RECORDED DATA

--*--

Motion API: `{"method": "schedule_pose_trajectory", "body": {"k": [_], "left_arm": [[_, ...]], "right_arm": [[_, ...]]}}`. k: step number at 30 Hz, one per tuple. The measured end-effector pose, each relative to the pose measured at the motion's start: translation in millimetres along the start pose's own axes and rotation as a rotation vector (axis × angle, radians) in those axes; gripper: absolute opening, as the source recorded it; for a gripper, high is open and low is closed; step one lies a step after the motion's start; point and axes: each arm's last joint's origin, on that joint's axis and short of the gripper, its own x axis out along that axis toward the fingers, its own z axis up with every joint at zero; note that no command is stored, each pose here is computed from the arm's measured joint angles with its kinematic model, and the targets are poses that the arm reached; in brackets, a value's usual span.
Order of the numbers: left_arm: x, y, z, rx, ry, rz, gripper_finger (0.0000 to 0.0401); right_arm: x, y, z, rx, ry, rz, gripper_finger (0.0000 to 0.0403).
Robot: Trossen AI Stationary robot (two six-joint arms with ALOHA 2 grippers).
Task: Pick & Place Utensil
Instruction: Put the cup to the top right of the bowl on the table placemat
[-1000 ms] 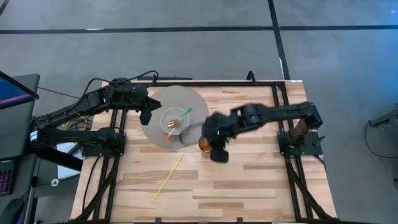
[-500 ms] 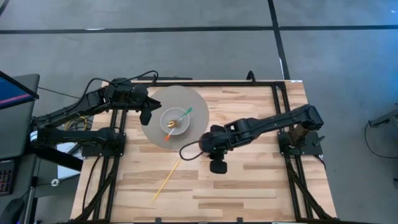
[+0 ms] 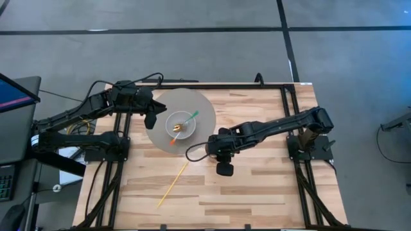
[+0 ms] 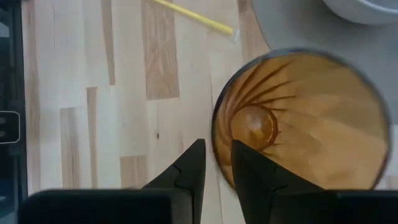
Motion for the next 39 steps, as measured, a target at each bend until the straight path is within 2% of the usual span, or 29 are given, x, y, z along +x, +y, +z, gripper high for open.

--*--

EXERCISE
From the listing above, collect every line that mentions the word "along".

WRITTEN ANSWER
Motion API: `{"method": "schedule_pose_trajectory", "body": {"k": [_], "left_arm": [[_, ...]], "right_arm": [[_, ...]]}}`. k: step number at 30 Hz, one per tuple. The measured end-effector pose, each relative to the pose measured at the motion's start: translation in millimetres along the start pose's own axes and rotation as a rotation vector (axis × angle, radians) in those axes; gripper: absolute opening, as the source recorded it; for a gripper, high is open and low is closed; step one lies a step after the motion's start; point and axes: each arm's last joint's origin, on that joint's axis and short of the gripper, its own x axis out along that axis toward the fingers, its own z axis up with every joint at zero; note that no command is stored, each pose here is computed from the arm's measured joint angles with its kinematic model, and the targets are poses that the arm reached; in brackets, a value's usual span.
Motion for the next 39 steps, as measured, a target at each bend until the straight path is within 2% of the usual span, or 29 are given, x, y, z along +x, +y, +z, gripper high for open.

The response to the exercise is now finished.